### Supplied records

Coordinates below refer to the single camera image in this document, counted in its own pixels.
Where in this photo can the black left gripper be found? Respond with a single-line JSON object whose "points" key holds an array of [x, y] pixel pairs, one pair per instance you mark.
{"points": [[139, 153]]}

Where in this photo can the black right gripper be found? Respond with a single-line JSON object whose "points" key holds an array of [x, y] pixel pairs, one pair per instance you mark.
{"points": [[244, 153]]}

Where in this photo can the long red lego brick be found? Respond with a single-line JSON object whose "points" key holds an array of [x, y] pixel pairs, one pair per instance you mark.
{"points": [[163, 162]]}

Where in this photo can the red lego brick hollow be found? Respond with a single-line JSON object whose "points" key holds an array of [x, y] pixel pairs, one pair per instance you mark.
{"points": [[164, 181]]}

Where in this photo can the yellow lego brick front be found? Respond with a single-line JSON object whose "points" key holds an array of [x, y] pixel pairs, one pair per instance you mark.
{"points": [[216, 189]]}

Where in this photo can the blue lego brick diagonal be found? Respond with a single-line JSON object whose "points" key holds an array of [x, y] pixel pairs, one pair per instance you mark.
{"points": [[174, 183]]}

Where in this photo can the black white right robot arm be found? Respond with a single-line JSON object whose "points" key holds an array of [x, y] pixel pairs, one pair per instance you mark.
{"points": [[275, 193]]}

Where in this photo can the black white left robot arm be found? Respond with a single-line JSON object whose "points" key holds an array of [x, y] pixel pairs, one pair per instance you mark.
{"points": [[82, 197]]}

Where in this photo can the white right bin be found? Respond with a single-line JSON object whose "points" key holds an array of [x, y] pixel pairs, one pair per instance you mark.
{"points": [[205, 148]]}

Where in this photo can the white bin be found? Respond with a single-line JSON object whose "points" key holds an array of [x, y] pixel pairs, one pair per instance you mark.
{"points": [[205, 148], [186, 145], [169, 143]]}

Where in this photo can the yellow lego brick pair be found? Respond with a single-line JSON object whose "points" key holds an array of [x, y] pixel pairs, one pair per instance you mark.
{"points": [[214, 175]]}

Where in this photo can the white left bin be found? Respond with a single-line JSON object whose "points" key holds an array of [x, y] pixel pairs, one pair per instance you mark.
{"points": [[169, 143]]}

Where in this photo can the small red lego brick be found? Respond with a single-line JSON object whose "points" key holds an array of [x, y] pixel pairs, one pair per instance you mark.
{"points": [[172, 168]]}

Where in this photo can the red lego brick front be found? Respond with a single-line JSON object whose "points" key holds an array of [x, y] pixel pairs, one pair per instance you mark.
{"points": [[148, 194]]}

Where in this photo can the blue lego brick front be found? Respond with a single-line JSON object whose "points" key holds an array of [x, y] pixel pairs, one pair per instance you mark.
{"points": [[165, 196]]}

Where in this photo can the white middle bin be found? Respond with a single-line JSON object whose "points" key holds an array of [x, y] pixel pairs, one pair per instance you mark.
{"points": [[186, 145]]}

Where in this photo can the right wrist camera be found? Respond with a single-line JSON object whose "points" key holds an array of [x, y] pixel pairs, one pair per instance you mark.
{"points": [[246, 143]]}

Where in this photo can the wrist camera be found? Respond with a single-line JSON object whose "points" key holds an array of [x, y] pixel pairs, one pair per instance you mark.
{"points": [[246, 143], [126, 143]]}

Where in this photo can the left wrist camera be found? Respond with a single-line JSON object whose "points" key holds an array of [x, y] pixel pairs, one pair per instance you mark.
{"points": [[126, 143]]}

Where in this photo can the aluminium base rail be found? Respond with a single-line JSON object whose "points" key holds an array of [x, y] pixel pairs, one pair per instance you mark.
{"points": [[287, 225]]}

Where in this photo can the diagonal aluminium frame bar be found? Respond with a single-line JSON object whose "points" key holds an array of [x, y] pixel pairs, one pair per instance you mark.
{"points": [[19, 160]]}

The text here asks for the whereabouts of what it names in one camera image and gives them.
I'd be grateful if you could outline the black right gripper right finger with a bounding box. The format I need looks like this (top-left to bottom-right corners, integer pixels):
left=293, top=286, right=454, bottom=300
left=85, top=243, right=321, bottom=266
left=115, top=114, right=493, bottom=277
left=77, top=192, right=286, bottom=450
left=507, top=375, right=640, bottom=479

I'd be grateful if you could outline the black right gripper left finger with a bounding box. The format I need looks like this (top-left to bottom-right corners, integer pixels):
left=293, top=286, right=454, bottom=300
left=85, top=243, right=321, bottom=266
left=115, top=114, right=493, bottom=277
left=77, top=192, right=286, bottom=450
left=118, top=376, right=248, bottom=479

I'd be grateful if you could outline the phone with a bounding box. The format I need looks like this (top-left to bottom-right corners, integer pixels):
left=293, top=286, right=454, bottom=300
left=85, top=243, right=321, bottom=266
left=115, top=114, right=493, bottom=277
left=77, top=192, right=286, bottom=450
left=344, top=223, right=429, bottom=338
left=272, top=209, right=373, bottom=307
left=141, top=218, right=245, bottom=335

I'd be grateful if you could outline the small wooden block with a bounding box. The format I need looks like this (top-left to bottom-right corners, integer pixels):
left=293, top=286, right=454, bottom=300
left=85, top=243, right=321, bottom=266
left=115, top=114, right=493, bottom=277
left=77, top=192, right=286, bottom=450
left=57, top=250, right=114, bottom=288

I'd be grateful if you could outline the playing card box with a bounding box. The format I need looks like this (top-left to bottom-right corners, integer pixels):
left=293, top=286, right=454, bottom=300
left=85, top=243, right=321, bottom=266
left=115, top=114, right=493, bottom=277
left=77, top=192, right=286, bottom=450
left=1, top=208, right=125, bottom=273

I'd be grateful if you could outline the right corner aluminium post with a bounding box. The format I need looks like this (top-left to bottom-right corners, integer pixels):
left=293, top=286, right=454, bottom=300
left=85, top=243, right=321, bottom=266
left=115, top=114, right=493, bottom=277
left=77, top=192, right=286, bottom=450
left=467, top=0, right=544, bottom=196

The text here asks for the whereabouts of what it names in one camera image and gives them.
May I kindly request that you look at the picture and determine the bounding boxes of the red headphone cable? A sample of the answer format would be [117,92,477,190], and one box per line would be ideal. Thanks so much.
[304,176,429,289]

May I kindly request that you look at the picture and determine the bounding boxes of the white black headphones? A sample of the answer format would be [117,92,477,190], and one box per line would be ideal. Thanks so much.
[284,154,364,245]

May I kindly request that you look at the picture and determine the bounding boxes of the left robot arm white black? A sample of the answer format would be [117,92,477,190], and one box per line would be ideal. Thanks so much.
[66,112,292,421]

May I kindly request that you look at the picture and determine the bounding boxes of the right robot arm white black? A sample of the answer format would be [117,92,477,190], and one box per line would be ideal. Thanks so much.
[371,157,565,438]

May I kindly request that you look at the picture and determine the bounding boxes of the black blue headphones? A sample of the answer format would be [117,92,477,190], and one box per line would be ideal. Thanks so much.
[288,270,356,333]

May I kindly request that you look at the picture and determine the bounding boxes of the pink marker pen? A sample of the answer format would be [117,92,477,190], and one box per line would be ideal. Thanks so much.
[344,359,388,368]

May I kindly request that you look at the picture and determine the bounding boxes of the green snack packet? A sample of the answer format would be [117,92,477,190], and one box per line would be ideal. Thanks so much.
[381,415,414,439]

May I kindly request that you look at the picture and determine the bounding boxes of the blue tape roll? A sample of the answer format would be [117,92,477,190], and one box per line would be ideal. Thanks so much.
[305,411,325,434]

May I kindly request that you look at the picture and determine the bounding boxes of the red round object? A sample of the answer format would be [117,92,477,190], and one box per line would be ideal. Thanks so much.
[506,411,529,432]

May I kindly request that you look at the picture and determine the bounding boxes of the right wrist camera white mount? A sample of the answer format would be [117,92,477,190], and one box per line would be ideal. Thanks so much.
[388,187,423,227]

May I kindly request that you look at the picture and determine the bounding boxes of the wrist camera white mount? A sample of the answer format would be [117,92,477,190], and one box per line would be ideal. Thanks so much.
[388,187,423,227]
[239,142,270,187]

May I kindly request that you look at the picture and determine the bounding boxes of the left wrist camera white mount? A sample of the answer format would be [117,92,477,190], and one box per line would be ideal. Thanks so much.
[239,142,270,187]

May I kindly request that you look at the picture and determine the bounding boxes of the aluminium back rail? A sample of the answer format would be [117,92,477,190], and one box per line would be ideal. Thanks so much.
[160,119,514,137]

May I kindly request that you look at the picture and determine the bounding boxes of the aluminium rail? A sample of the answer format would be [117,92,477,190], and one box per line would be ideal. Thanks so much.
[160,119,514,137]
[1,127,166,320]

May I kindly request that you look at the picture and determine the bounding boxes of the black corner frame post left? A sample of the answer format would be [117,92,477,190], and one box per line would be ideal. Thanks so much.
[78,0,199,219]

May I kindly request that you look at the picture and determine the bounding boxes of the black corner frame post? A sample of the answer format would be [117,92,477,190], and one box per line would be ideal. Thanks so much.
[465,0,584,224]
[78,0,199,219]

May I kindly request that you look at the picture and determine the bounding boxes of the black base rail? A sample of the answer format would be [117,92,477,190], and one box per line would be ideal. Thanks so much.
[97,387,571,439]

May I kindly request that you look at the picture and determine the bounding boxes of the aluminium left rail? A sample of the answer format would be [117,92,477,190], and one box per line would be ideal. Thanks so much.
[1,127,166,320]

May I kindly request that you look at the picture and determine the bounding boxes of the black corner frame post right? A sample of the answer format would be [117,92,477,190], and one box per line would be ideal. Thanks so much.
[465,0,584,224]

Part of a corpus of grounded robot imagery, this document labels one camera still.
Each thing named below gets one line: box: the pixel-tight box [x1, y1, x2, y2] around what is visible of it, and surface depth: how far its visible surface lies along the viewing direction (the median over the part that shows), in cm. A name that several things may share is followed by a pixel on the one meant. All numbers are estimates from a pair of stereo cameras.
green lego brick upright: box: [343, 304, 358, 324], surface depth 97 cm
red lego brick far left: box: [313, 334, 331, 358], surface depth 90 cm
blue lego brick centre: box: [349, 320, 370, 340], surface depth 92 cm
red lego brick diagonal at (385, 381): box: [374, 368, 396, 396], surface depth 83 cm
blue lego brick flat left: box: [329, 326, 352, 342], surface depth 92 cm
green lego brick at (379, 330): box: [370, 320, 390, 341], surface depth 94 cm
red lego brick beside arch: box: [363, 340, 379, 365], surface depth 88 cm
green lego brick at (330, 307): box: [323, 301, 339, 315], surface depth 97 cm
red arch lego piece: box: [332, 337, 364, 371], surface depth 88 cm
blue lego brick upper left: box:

### Work request
Show each line of the material that includes the word "arch".

### Solution
red lego brick beside arch: box: [363, 340, 379, 365], surface depth 88 cm
red arch lego piece: box: [332, 337, 364, 371], surface depth 88 cm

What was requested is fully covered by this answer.